Manuj Agarwal, MD
Co-Founder, Prostate Cancer Institute of America (PCIA)
Prostate cancer screening has changed. The days of one-size-fits-all PSA testing are behind us. In 2025, we’re in a new era—one marked by precision, context, and choice.
At PCIA, I meet men every week who are understandably confused by mixed messages. Some have been told PSA testing is outdated. Others worry about overtreatment. The truth? Modern screening isn’t a single test—it’s a toolkit. Used wisely, it helps us detect disease early while avoiding unnecessary procedures.

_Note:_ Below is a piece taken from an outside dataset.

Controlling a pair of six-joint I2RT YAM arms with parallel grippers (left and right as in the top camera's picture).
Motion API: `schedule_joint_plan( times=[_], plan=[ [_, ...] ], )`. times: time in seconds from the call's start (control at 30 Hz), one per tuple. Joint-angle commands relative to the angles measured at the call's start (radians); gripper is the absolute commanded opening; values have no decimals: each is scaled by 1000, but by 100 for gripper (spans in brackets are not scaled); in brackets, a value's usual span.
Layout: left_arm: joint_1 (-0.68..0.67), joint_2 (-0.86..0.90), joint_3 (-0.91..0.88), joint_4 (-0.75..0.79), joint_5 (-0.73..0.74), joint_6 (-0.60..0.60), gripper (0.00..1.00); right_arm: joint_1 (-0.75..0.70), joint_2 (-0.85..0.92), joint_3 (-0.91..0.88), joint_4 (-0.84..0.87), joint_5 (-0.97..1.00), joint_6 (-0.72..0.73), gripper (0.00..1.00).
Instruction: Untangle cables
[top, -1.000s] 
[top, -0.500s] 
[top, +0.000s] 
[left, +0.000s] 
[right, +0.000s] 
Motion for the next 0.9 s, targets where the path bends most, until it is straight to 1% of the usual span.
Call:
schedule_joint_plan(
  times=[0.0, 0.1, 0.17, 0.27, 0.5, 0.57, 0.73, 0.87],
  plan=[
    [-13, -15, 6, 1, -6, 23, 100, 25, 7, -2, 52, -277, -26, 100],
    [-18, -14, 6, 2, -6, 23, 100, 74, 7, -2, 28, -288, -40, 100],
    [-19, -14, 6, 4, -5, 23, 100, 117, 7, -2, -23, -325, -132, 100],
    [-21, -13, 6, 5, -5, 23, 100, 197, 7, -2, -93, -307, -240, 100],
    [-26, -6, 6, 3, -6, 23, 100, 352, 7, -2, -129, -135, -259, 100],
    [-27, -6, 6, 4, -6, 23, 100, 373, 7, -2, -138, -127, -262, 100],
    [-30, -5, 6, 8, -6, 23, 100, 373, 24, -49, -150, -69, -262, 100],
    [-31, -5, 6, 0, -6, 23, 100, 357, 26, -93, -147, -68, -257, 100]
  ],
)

The Modern Screening Toolkit
1. PSA Test (Prostate-Specific Antigen)
Still the foundation, but context is everything. Age, race, family history, and even medications like finasteride all influence results. A single “normal” number can be misleading.
2. PSA Derivatives
Free-to-total PSA ratio, PSA density, and PSA velocity (change over time) sharpen decision-making. The latest AUA guidelines endorse these tools to better stratify risk.
3. Advanced Biomarkers
When PSA results are unclear, newer blood and urine tests (like 4Kscore, PHI, ExoDx, and SelectMDx) help identify who really needs a biopsy and who may safely avoid one.
4. Prostate MRI
Multiparametric MRI (done with a prostate protocol on a 3 Tesla machine) is one of the biggest advances in early detection. It identifies suspicious lesions and guides biopsies—reducing unnecessary procedures.
5. Modern Biopsy Techniques
If a biopsy is needed, MRI-fusion or transperineal template-guided biopsies are far more precise than traditional methods, catching cancers standard approaches often miss.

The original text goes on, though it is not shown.